── Extracted data

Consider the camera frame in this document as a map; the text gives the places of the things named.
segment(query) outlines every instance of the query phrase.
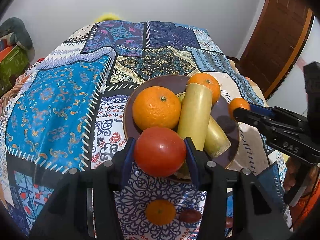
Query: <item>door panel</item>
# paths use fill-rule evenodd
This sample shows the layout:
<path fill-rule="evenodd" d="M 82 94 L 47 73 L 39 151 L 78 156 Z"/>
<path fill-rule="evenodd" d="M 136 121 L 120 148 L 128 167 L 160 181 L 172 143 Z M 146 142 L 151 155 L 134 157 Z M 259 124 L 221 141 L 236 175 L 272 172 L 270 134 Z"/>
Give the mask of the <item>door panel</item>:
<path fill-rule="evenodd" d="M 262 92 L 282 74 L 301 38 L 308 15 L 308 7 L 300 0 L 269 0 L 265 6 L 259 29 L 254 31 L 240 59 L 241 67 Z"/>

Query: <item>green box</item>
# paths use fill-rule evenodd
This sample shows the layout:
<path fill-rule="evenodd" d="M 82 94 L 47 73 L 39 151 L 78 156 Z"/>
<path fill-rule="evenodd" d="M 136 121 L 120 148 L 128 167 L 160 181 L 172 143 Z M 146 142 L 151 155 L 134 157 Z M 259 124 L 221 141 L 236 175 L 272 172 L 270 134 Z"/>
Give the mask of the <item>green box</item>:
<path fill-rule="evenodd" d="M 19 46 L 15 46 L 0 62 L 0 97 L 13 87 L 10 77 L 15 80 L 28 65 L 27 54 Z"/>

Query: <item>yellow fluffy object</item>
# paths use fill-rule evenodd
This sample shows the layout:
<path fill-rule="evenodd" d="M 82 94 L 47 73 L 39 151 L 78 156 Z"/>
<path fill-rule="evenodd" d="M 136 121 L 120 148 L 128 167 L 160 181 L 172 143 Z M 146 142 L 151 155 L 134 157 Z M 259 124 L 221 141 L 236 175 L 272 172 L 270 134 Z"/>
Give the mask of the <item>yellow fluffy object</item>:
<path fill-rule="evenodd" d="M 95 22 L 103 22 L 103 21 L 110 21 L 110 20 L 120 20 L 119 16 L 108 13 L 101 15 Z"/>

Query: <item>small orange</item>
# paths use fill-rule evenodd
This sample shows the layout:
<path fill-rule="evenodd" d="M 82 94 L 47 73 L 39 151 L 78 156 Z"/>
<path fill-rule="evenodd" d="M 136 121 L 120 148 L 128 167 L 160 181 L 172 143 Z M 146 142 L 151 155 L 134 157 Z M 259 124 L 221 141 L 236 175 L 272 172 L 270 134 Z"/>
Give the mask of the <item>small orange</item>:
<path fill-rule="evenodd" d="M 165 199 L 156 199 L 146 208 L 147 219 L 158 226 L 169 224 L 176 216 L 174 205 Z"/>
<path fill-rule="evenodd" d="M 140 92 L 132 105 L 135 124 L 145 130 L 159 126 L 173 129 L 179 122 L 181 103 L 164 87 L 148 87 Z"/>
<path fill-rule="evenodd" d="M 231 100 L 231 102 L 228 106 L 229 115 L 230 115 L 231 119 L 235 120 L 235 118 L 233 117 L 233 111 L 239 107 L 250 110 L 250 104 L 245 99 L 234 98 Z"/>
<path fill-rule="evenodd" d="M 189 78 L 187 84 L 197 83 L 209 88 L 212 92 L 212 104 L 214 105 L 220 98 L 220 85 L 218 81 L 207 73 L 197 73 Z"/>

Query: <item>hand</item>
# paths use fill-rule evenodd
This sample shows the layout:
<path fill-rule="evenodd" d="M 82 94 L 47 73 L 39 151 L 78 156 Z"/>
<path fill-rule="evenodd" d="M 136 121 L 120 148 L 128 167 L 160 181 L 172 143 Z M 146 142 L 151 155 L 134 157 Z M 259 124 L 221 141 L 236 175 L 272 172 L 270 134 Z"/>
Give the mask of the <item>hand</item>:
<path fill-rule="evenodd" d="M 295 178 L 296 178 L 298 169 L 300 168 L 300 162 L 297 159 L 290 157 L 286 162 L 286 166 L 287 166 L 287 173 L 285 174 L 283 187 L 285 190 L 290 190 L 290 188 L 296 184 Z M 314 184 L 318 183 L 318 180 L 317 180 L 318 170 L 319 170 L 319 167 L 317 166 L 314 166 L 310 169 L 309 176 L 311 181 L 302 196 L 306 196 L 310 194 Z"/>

────
── Extracted data

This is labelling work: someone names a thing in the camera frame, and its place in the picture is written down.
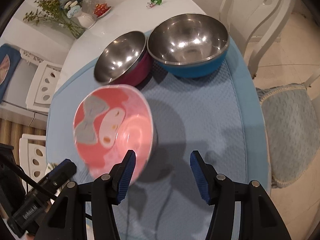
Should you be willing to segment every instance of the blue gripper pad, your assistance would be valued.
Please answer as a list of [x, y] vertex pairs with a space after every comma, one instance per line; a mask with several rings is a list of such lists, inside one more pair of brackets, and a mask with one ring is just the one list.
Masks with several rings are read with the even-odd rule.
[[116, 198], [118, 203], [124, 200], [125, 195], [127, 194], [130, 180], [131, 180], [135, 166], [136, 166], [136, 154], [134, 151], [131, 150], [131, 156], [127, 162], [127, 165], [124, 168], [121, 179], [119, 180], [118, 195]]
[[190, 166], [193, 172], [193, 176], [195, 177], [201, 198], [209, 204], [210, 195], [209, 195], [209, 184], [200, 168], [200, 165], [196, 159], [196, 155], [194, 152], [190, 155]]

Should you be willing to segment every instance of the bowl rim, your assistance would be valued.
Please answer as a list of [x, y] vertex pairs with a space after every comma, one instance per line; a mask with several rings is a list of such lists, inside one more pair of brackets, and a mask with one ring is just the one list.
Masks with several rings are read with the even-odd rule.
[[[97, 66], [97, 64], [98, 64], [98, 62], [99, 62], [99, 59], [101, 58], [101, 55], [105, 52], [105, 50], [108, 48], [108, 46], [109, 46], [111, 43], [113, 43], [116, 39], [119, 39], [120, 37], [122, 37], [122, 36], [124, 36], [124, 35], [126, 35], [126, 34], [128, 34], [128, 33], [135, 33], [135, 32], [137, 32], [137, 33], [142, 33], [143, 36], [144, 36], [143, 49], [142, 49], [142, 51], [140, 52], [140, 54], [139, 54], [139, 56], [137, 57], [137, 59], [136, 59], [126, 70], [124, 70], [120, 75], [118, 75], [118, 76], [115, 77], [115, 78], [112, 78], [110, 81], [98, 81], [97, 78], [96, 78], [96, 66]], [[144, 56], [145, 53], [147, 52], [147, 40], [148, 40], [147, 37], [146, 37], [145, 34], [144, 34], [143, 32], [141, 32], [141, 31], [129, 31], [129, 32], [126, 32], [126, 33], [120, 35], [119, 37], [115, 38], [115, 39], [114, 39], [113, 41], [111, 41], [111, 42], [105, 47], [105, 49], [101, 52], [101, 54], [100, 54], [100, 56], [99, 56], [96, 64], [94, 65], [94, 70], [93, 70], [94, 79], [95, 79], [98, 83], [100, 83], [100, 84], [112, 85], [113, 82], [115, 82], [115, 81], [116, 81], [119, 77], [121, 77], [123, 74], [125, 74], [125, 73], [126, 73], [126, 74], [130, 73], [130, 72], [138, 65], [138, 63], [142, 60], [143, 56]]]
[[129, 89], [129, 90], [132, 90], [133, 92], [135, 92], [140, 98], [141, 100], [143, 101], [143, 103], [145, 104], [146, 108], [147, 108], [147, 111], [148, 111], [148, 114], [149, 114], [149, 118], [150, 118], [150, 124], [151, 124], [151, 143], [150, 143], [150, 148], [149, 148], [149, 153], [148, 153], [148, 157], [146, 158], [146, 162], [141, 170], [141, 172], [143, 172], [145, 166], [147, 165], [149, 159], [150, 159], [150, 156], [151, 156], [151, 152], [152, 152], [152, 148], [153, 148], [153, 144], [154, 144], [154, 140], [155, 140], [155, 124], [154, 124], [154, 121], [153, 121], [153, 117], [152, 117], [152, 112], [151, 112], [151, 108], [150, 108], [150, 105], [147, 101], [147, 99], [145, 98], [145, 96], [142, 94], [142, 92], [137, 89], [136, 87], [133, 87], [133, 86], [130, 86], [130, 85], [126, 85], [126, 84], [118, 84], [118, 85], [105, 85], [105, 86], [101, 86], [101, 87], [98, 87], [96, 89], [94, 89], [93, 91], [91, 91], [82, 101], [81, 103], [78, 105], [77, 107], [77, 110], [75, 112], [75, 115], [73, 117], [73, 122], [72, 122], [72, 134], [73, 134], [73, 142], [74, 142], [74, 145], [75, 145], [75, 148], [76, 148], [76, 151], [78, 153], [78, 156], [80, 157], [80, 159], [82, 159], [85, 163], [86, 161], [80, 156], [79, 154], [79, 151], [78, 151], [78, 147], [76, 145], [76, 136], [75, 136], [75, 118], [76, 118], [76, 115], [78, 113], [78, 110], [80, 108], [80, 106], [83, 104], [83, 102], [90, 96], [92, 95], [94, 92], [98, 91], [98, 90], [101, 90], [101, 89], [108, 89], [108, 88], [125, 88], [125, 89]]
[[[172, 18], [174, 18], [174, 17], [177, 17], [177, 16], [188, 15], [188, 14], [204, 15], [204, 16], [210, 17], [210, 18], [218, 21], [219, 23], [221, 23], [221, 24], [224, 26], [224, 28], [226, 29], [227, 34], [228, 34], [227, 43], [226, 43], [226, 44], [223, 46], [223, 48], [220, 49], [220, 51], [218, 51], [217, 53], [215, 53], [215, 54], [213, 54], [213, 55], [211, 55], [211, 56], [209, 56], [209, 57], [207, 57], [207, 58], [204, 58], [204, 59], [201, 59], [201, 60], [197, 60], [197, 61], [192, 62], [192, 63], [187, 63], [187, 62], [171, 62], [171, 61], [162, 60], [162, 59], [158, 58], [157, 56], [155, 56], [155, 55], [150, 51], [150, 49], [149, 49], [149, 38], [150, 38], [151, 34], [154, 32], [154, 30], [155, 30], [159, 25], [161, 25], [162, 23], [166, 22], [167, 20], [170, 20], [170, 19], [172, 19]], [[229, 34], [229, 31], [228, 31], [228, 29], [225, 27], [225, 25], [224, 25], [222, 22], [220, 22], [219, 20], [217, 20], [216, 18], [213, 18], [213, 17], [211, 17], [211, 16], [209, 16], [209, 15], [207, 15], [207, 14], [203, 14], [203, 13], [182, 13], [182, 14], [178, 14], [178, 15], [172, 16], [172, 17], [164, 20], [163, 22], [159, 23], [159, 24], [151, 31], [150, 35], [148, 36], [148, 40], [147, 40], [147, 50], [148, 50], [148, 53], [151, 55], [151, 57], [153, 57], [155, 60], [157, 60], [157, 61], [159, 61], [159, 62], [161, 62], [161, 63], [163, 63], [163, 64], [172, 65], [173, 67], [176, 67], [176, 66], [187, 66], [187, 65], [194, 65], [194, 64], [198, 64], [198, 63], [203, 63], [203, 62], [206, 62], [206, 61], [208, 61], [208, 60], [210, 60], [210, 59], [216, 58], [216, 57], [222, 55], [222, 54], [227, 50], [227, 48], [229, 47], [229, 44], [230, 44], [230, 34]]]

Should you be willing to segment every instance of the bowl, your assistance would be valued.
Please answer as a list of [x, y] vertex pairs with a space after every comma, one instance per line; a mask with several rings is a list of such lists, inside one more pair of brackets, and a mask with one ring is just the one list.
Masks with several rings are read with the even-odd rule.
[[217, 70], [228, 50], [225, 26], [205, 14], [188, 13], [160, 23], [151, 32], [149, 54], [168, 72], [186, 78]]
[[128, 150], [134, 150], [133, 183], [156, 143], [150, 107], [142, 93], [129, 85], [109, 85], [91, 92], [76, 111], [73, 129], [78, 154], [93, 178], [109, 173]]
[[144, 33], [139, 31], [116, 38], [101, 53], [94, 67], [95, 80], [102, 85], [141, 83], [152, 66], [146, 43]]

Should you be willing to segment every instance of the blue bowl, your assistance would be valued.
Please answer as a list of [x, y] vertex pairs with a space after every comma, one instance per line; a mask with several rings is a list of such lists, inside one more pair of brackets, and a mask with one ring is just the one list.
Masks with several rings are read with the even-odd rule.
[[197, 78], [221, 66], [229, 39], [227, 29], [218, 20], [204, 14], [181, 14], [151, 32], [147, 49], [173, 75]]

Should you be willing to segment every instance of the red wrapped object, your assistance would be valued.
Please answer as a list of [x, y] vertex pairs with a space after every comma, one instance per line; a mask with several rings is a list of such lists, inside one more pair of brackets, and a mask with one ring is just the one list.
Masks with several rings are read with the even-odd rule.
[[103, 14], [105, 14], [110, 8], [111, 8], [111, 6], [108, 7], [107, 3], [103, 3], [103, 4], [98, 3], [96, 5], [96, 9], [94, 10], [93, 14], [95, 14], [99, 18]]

────

▶ Assignment: The number of lines containing "valued" is all that is wanted; tally them in the data.

▶ Answer: 5